[Dataset entries]
******************************
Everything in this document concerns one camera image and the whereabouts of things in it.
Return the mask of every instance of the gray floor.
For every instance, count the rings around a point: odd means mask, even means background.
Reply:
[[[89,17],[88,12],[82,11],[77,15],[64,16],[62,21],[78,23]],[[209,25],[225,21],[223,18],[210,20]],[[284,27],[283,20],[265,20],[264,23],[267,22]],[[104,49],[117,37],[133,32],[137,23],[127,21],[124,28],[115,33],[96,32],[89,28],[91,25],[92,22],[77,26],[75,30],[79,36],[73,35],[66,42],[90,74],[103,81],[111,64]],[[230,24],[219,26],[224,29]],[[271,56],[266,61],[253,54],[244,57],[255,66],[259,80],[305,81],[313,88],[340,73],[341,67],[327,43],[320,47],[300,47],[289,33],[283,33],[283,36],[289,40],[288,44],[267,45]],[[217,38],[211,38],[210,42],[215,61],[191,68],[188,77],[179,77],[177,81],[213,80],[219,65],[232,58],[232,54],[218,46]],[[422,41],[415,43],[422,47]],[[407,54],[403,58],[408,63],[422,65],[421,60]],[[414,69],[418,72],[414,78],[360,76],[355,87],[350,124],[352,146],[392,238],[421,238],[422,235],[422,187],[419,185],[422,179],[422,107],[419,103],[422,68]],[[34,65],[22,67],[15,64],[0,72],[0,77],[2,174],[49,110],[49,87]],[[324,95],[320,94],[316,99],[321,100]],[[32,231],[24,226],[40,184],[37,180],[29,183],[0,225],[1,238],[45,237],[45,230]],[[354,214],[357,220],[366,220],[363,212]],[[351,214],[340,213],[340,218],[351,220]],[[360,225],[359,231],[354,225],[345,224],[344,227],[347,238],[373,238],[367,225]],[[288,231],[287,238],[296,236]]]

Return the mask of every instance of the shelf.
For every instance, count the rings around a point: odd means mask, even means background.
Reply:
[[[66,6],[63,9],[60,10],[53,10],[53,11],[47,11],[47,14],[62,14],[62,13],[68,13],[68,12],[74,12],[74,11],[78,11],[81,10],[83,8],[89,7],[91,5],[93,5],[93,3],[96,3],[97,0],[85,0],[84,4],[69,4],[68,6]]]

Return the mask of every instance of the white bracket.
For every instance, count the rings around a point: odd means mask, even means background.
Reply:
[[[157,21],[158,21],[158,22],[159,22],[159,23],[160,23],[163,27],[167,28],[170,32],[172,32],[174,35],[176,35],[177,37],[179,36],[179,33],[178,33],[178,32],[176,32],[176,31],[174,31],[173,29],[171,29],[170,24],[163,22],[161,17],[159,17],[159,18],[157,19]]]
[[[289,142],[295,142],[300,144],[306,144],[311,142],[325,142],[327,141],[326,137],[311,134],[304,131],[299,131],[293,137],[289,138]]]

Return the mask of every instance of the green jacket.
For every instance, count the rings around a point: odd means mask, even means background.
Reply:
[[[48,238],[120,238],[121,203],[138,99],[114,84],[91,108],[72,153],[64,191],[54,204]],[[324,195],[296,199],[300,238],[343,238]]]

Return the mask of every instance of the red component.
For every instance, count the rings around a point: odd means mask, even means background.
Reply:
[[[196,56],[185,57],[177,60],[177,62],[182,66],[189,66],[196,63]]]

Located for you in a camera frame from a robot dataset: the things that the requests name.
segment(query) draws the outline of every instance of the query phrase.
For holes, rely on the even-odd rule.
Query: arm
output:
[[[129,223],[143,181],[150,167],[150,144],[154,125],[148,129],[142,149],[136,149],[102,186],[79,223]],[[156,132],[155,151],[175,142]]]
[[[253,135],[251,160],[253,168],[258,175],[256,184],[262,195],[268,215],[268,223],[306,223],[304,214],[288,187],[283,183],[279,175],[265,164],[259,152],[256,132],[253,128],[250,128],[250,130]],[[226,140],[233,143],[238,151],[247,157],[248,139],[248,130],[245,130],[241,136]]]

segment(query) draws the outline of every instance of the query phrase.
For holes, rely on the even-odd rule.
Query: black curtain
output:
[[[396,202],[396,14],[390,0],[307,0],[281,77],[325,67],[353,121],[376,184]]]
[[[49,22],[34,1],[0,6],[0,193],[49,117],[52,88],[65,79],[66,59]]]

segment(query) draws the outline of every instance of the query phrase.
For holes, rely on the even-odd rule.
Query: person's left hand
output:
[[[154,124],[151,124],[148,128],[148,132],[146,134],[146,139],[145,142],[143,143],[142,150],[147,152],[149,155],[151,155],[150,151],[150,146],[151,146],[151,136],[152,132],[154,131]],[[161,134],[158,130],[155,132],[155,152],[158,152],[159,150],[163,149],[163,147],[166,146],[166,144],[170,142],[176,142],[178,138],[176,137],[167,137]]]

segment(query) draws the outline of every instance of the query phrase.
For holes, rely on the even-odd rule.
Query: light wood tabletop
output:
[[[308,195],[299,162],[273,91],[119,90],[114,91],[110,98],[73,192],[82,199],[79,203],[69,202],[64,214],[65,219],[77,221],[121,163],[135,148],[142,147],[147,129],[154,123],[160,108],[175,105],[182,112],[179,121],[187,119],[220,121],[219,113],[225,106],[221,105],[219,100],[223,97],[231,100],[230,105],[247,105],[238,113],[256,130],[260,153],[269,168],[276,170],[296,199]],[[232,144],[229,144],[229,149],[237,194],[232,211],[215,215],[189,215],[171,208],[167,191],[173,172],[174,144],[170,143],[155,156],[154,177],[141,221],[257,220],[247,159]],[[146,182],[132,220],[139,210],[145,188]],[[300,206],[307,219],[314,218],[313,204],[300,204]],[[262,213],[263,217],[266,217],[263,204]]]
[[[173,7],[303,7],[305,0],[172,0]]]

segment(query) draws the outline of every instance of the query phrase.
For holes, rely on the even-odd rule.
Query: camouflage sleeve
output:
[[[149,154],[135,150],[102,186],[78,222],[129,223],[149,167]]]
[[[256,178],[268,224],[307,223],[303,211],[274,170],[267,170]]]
******************************
• [Description of the task]
Word for word, give back all the lines above.

• [Exercise output]
Everything in this document concerns one camera image and the whereabouts of things in it.
Return the mask of every instance of the gray floor.
For every instance, count the rings around a point: odd means mask, even means background.
Reply:
[[[89,17],[88,12],[82,11],[77,15],[64,16],[62,21],[78,23]],[[209,25],[225,21],[223,18],[210,20]],[[284,27],[283,20],[265,20],[264,23],[267,22]],[[104,49],[117,37],[133,32],[137,23],[127,21],[124,28],[115,33],[96,32],[89,28],[91,25],[92,22],[77,26],[75,30],[79,36],[73,35],[66,42],[90,74],[103,81],[111,64]],[[230,24],[219,26],[224,29]],[[271,56],[266,61],[253,54],[244,57],[255,66],[259,80],[305,81],[313,88],[340,73],[341,67],[327,43],[320,47],[300,47],[289,33],[283,33],[283,36],[289,40],[288,44],[267,45]],[[217,38],[211,38],[210,42],[215,61],[191,68],[188,77],[179,77],[177,81],[213,80],[219,65],[232,58],[232,54],[218,46]],[[422,41],[415,43],[422,47]],[[407,54],[403,58],[408,63],[422,65],[421,60]],[[414,69],[418,72],[414,78],[360,76],[355,87],[350,124],[352,146],[392,238],[421,238],[422,235],[422,187],[419,185],[422,179],[422,107],[419,103],[422,68]],[[34,65],[22,67],[15,64],[0,72],[0,77],[2,174],[49,110],[49,87]],[[324,95],[320,94],[316,99],[321,100]],[[32,231],[24,226],[40,184],[37,180],[29,183],[0,225],[1,238],[45,237],[45,230]],[[354,214],[357,220],[366,220],[363,212]],[[351,214],[340,213],[340,218],[351,220]],[[360,225],[359,231],[354,225],[345,224],[344,227],[347,238],[373,238],[367,225]],[[288,231],[287,238],[296,236]]]

Return the mask of every instance of the shelf.
For every instance, count the rings around a point: odd means mask, even means background.
Reply:
[[[66,6],[63,9],[60,10],[53,10],[53,11],[47,11],[47,14],[62,14],[62,13],[68,13],[68,12],[74,12],[74,11],[78,11],[81,10],[83,8],[89,7],[91,5],[93,5],[93,3],[96,3],[97,0],[85,0],[84,4],[69,4],[68,6]]]

Return the mask of every instance of the white bracket.
For every instance, count the rings around a point: odd means mask, even means background.
Reply:
[[[157,21],[158,21],[158,22],[159,22],[159,23],[160,23],[163,27],[167,28],[170,32],[172,32],[174,35],[176,35],[177,37],[179,36],[179,33],[178,33],[178,32],[176,32],[176,31],[174,31],[173,29],[171,29],[170,24],[163,22],[161,17],[159,17],[159,18],[157,19]]]
[[[289,142],[295,142],[300,144],[306,144],[311,142],[325,142],[327,141],[326,137],[311,134],[304,131],[299,131],[293,137],[289,138]]]

Return the mask of every instance of the green jacket.
For every instance, count the rings around a point: odd means mask, even means background.
Reply:
[[[48,238],[120,238],[121,203],[138,99],[114,84],[91,108],[72,153],[64,191],[54,204]],[[324,195],[296,199],[300,238],[343,238]]]

Return the mask of every instance of the red component.
For every instance, count the rings around a point: odd means mask, even means background.
Reply:
[[[196,56],[185,57],[177,60],[177,62],[182,66],[189,66],[196,63]]]

Located for you in a camera frame from a robot dataset: the things that the requests name.
segment(query) draws the outline of every instance of the query phrase.
For holes, rely on the even-odd rule.
Query: arm
output:
[[[129,223],[143,181],[150,167],[150,144],[154,125],[148,129],[142,149],[136,149],[102,186],[79,223]],[[156,132],[155,151],[175,142]]]
[[[253,135],[251,160],[253,168],[258,175],[256,184],[262,195],[268,215],[268,223],[306,223],[304,214],[288,187],[283,183],[279,175],[265,164],[259,152],[256,132],[253,128],[250,128],[250,130]],[[226,140],[233,143],[238,151],[247,157],[248,139],[248,130],[245,130],[241,136]]]

segment(query) draws the outline of every instance of the query phrase.
For holes, rely on the even-odd rule.
Query: black curtain
output:
[[[396,202],[396,14],[390,0],[307,0],[281,77],[325,67],[353,121],[376,184]]]
[[[49,22],[34,1],[0,6],[0,193],[49,117],[52,88],[65,79],[66,59]]]

segment(query) draws the outline of every instance of the query phrase.
For holes, rely on the even-odd rule.
Query: person's left hand
output:
[[[154,124],[151,124],[148,128],[148,132],[146,134],[146,139],[145,142],[143,143],[142,150],[147,152],[149,155],[151,155],[150,151],[150,146],[151,146],[151,136],[152,132],[154,131]],[[161,134],[158,130],[155,132],[155,152],[158,152],[159,150],[163,149],[163,147],[166,146],[166,144],[170,142],[176,142],[178,138],[176,137],[167,137]]]

segment(query) draws the outline of every instance of the query phrase.
For holes, rely on the even-odd rule.
Query: light wood tabletop
output:
[[[308,195],[299,162],[273,91],[119,90],[114,91],[110,98],[73,192],[82,199],[79,203],[69,202],[64,214],[65,219],[77,221],[121,163],[135,148],[142,147],[147,129],[154,123],[160,108],[175,105],[182,112],[179,121],[187,119],[220,121],[219,113],[225,106],[221,105],[219,100],[223,97],[231,100],[230,105],[247,105],[238,113],[256,130],[260,153],[269,168],[276,170],[296,199]],[[232,144],[229,144],[229,149],[237,194],[232,211],[215,215],[189,215],[171,208],[167,191],[173,172],[174,144],[170,143],[155,156],[154,177],[141,221],[257,220],[247,159]],[[146,182],[132,220],[139,210],[145,188]],[[300,206],[307,219],[314,218],[313,204],[300,204]],[[262,213],[263,217],[266,217],[263,204]]]
[[[173,7],[303,7],[305,0],[172,0]]]

segment(query) draws the outline of every instance of the query phrase.
For holes, rely on the even-odd rule.
Query: camouflage sleeve
output:
[[[149,154],[135,150],[102,186],[78,222],[129,223],[149,167]]]
[[[256,178],[268,224],[307,223],[303,211],[274,170],[267,170]]]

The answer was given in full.